Latitudes del alma, el sur.

Latitudes del alma, el sur.

Cecilia R

15/07/2025

Salieron temprano, como quien parte hacia un lugar donde el tiempo adopta otra forma. En el Sur, el frío parecía esculpir el aire, y cada bocanada era una promesa de algo por descubrir: una emoción, un temblor, una palabra nueva entre los dos.

La ciudad quedó atrás como un abrigo colgado en la percha. El viento golpeaba los cristales, atravesaba los silencios del viaje, como si presintiera el encuentro que se avecinaba. Pronto se reunirían a mitad de camino, y dentro de ella —tan llena de expectativa— ardía el calor del mundo entero, concentrado en la cercanía de ese hombre que hasta entonces no era nada, pero también lo era todo.

No hablaban mucho. A veces bastaba con mirar por la misma ventana, ver el mismo paisaje que se extendía como un mapa emocional: tierra árida, nubes pesadas, montañas recortadas con la precisión de una herida antigua. Sin embargo, esta vez ella era la guía. Y él la seguía.

Al llegar al pequeño pueblo, caminaron sin destino exacto, dejando que el silencio hablara por ellos. El frío era seco, denso, como si les exigiera sentir el mundo con más intensidad. Y allí estaban: dos cuerpos aprendiendo a abrigarse el uno con el otro.

Se sentaron en una banca del parque. El cielo era una sábana gris suspendida sobre árboles desnudos. Entonces él le ofreció un helado. A ella le dio risa —una risa de sorpresa feliz, de contradicción dulce—. ¿Helado con ese frío? Pero lo aceptó. Compartieron bocados entre risas, escalofríos y miradas que se demoraban demasiado en los labios del otro.

Más tarde caminaron hasta la laguna. El agua, inmóvil, era un espejo gélido, como una memoria intacta que nadie se atreve a tocar. Se acercaron a la orilla. Él sumergió los dedos, temerario y curioso. Ella hizo lo mismo. Y en ese gesto —tocar el agua helada juntos— sintió una clase de comunión silenciosa, como si el frío se repartiera y la piel aprendiera a resistir porque no estaba sola.

El viento soplaba con fuerza. Un árbol a la distancia parecía inclinarse: tal vez saludaba, tal vez advertía, o simplemente acompañaba.

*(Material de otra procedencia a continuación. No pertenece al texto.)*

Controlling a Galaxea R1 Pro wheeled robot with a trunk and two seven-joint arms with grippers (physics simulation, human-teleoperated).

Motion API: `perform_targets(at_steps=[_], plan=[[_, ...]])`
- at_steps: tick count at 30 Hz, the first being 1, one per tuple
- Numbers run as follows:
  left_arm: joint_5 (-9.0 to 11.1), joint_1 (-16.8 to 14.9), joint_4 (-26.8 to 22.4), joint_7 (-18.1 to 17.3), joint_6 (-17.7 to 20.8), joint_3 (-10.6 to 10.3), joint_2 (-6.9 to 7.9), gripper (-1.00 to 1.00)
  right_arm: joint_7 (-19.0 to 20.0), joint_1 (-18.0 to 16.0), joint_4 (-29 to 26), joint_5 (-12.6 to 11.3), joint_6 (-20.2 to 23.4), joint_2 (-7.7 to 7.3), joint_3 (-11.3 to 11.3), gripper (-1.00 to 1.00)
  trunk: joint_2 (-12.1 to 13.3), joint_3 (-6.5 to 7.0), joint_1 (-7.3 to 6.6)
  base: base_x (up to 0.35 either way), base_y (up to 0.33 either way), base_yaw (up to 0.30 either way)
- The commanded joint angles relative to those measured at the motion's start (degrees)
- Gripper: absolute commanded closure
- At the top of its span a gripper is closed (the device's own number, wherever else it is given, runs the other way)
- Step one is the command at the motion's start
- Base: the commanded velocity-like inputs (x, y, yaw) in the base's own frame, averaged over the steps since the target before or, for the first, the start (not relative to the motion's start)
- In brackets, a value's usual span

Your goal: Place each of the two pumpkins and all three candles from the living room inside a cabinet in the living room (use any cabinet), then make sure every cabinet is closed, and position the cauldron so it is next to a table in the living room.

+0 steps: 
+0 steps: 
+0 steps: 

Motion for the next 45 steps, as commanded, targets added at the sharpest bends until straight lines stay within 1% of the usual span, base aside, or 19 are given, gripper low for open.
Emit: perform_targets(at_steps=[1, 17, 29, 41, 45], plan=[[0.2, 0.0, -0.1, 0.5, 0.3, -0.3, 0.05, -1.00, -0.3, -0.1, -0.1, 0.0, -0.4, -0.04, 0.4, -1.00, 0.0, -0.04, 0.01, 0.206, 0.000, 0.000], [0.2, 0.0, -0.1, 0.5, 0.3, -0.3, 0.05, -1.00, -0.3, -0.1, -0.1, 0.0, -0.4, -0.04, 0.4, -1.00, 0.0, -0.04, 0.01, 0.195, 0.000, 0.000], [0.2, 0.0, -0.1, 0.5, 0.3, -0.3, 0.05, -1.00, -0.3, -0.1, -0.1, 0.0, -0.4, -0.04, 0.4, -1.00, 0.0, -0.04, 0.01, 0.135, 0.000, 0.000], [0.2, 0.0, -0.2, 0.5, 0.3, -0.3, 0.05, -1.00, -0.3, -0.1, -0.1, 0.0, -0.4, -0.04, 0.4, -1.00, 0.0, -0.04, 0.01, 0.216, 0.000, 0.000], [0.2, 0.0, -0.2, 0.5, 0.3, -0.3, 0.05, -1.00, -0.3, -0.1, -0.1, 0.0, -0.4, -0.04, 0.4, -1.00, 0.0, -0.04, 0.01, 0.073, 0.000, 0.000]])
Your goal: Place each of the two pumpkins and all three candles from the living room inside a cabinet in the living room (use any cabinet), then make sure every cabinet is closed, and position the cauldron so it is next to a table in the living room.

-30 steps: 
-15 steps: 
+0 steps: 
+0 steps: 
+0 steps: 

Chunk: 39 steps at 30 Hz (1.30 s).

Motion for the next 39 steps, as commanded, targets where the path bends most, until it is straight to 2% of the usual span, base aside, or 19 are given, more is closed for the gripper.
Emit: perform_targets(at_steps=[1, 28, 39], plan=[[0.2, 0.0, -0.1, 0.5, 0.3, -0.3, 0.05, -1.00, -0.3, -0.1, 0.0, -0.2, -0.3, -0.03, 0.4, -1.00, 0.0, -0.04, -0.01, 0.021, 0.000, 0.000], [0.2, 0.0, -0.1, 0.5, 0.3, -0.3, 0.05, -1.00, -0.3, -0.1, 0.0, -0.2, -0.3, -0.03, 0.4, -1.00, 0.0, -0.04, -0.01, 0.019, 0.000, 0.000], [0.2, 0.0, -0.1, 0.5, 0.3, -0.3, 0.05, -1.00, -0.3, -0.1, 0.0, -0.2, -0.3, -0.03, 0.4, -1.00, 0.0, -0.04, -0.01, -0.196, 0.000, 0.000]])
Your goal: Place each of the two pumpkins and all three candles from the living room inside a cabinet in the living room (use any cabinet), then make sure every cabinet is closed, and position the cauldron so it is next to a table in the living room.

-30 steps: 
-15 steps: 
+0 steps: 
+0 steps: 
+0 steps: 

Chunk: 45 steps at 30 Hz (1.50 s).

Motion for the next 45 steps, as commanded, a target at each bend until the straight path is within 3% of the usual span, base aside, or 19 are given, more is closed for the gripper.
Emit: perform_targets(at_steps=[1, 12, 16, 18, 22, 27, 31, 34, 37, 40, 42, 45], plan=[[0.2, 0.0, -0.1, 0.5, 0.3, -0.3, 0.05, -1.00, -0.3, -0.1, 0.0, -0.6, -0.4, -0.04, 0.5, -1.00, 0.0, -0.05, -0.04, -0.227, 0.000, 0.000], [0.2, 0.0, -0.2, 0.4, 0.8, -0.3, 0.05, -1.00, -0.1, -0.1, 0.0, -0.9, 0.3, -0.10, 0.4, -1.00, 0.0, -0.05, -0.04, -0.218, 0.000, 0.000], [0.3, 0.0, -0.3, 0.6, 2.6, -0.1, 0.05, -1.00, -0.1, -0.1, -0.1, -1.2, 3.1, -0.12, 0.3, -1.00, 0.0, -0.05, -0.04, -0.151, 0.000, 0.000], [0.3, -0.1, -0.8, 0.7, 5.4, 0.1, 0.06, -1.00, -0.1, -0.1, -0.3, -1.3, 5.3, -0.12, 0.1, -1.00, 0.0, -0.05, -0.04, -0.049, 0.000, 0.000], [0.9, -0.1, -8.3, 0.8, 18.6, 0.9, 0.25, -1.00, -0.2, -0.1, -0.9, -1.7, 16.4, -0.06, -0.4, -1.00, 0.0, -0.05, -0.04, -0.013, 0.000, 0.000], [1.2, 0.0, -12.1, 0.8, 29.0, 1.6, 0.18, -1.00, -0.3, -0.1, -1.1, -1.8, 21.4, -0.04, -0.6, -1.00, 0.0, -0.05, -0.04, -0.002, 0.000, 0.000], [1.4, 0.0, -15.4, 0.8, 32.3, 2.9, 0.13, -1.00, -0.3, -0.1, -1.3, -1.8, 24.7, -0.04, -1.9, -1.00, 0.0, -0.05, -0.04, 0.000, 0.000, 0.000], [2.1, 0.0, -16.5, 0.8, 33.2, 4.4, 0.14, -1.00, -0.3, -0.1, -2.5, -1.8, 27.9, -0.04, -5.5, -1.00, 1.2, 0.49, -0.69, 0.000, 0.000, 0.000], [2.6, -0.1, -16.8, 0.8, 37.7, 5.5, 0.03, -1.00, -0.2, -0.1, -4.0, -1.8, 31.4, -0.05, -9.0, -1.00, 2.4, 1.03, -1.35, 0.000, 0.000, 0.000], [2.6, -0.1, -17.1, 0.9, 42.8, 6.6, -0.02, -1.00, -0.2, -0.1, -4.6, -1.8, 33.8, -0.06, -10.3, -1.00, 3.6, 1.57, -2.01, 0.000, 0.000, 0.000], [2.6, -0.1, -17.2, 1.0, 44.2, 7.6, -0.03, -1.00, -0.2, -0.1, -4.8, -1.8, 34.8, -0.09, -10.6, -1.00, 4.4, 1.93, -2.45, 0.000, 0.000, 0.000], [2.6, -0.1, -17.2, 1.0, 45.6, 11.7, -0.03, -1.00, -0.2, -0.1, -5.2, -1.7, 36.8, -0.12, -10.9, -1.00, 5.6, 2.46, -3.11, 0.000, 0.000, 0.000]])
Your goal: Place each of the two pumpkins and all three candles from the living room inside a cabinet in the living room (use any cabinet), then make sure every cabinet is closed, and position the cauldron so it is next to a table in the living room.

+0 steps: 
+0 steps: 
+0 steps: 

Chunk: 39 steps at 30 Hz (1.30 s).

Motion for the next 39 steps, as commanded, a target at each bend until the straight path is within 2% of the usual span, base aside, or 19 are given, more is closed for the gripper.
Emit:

Fue ahí, justo ahí, donde él la abrazó por detrás. Y no fue un abrazo común. Fue uno de esos que contienen el peso del tiempo, la intuición del otro como refugio, como casa. Ella cerró los ojos, y su corazón comenzó a latir con esa intensidad que solo tienen las cosas verdaderamente vivas. Como si cada latido dijera: “aquí estoy”, “esto es real”, “no temas”.

Él le susurró algo. No importa qué. Porque en ese instante, ella ya lo sabía todo.

El beso vino después, sin ceremonia, sin prisa, pero también sin ninguna duda. No buscaba sellar un recuerdo ni prometer un futuro. Solo quería habitar ese ahora en el que la piel se estremecía, en el que la brisa les despeinaba los rostros, en el que la laguna seguía allí, quieta y honesta.

Caminaron de regreso tomados de la mano. Cada paso era un eco del corazón, latiendo fuerte, como si en ese viaje el tiempo no los desgastara, sino los hiciera más ciertos. Más ellos.

El Sur era frío, sí. Pero en sus cuerpos, en sus gestos, en ese amor que se dejaba ser sin apuro, ardía una hoguera pequeña, pero invencible.

Y todo lo vivido —el helado, el abrazo, el agua helada, el beso— se quedó guardado en esa parte del alma donde lo esencial no necesita explicarse, porque ya lo dice todo con solo sentirse.